Haomai Wang <haomaiwang@xxxxxxxxx> · Thu, 30 Apr 2015 21:21:09 +0800

On Thu, Apr 30, 2015 at 12:38 AM, Sage Weil <sweil@xxxxxxxxxx> wrote:
> On Wed, 29 Apr 2015, Chen, Xiaoxi wrote:
>> Hi Mark,
>>       Really good test:) I only played a bit on SSD, the parallel WAL
>> threads really helps but we still have a long way to go especially on
>> all-ssd case. I tried this
>> https://github.com/facebook/rocksdb/blob/master/util/env_posix.cc#L1515
>> by hacking the rocksdb, but the performance difference is negligible.
>
> It gave me a 25% bump when rocksdb is on a spinning disk, so I went ahead
> and committed the change to the branch.  Probably not noticeable on the
> SSD, though it can't hurt.
>
>> The rocksdb digest speed should be the problem, I believe, I was planned
>> to prove this by skip all db transaction, but failed since hitting other
>> deadlock bug in newstore.
>
> Will look at that next!
>
>>
>> Below are a bit more comments.
>> > Sage has been furiously working away at fixing bugs in newstore and
>> > improving performance.  Specifically we've been focused on write
>> > performance as newstore was lagging filestore but quite a bit previously.  A
>> > lot of work has gone into implementing libaio behind the scenes and as a
>> > result performance on spinning disks with SSD WAL (and SSD backed rocksdb)
>> > has improved pretty dramatically. It's now often beating filestore:
>> >
>>
>> SSD DB is still better than SSD WAL with request size > 128KB, this indicate some WALs are actually written to Level0...Hmm, could we add newstore_wal_max_ops/bytes to capping the total WAL size(how much data is in WAL but not yet apply to backend FS) ?  I suspect this would improve performance by prevent some IO with high WA cost and latency?
>>
>> > http://nhm.ceph.com/newstore/newstore-5d96fe6-no_overlay.pdf
>> >
>> > On the other hand, sequential writes are slower than random writes when
>> > the OSD, DB, and WAL are all on the same device be it a spinning disk or SSD.
>>
>> I think sequential writes slower than random is by design in Newstore,
>> because for every object we can only have one WAL , that means no
>> concurrent IO if the req_size* QD < 4MB. Not sure how many #QD do you
>> have in the test? I suspect 64 since there is a boost in seq write
>> performance with req size > 64 ( 64KB*64=4MB).
>>
>> In this case, IO pattern will be : 1 write to DB WAL->Sync-> 1 Write to
>> FS -> Sync, we do everything in synchronize way ,which is essentially
>> expensive.
>
> The number of syncs is the same for appends vs wal... in both cases we
> fdatasync the file and the db commit, but with WAL the fs sync comes after
> the commit point instead of before (and we don't double-write the data).
> Appends should still be pipelined (many in flight for the same object)...
> and the db syncs will be batched in both cases (submit_transaction for
> each io, and a single thread doing the submit_transaction_sync in a loop).
>
> If that's not the case then it's an accident?

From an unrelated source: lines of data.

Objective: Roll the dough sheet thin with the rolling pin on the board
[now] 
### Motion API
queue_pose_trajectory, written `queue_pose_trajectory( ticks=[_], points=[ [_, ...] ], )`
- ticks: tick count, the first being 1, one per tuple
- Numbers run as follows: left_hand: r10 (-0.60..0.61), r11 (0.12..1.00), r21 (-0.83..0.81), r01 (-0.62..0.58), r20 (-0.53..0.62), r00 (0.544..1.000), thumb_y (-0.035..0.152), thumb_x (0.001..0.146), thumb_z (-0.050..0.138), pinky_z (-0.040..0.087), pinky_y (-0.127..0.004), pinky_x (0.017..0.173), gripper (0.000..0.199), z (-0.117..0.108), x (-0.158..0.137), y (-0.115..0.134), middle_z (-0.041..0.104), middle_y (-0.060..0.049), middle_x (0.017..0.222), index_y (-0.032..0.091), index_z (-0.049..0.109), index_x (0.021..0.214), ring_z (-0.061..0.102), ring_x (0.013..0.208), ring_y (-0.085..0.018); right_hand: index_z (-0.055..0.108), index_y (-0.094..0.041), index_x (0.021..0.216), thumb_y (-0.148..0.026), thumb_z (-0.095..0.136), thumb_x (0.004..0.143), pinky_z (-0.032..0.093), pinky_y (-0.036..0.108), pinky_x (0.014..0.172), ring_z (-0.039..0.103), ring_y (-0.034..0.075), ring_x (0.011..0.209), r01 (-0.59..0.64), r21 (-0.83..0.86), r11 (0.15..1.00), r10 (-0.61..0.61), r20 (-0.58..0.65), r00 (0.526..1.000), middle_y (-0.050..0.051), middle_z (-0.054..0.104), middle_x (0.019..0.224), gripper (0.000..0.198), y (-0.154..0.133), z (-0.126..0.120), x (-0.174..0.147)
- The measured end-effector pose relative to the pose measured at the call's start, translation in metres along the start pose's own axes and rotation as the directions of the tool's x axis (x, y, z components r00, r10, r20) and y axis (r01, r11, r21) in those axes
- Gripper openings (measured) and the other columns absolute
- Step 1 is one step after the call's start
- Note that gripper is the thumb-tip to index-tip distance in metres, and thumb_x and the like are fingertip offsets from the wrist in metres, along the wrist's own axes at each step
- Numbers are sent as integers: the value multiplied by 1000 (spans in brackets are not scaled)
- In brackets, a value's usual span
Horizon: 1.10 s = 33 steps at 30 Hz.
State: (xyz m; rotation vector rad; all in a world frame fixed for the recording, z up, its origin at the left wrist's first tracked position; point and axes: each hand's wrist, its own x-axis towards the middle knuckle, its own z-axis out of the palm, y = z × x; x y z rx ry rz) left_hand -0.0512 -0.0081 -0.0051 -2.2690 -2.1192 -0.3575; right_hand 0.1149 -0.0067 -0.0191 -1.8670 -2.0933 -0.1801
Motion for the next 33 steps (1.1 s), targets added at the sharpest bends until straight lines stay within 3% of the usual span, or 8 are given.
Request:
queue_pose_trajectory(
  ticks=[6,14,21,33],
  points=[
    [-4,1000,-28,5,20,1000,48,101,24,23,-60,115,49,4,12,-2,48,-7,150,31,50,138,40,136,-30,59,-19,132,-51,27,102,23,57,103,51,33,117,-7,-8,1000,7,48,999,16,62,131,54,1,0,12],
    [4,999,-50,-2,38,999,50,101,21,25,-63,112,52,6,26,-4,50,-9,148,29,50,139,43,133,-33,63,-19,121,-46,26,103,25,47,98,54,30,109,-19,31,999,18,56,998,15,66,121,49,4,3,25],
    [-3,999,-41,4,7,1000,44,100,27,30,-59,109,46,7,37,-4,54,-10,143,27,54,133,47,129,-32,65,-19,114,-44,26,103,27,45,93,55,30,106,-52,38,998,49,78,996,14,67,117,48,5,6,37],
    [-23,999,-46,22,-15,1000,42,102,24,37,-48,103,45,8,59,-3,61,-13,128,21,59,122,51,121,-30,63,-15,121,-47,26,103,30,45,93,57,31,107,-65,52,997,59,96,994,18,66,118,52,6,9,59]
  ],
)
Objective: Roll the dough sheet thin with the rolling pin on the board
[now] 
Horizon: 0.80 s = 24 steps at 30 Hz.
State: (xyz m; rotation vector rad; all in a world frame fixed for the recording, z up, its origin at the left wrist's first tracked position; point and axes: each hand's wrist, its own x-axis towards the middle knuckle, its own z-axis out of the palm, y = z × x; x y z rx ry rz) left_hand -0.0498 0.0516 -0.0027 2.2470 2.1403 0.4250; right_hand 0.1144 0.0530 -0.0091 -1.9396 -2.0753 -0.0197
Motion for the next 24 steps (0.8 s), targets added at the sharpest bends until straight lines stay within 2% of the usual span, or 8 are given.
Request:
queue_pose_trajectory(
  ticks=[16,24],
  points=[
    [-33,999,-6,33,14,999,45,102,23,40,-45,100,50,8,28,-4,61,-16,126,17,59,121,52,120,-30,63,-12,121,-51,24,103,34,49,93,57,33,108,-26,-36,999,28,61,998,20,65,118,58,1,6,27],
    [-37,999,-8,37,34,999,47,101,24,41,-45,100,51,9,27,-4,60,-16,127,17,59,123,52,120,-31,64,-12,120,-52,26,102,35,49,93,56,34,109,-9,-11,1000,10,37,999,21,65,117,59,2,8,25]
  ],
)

I hope I could clarify the current impl(For rbd 4k write, warm object,
aio, no overlay) from my view compared to FileStore:

1. because buffer should be page aligned, we only need to consider aio
here. Prepare aio write(why we need to call ftruncate when doing
append?), a must "open" call(may increase hugely if directory has lots
of files?)
2. setxattr will encode the whole onode and omapsetkeys is the same as
FileStore, but maybe a larger onode buffer compared to local fs xattr
set in FileStore?
3. submit aio: because we do aio+dio for data file, so the "i_size"
will be update inline AFAR for lots of cases?
4. aio completed and do aio fsync(comes from #2?, this will increase a
thread wake/signal cost): we need a finisher thread here to do
_txc_state_proc to avoid aio thread not waiting for new aio, so we
need a thread switch cost again?
5. keyvaluedb submit transaction(I think we won't do sync submit
because we can't block in _txc_state_proc, so another thread
wake/signal cost)
6. complete caller's context(Response to client now!)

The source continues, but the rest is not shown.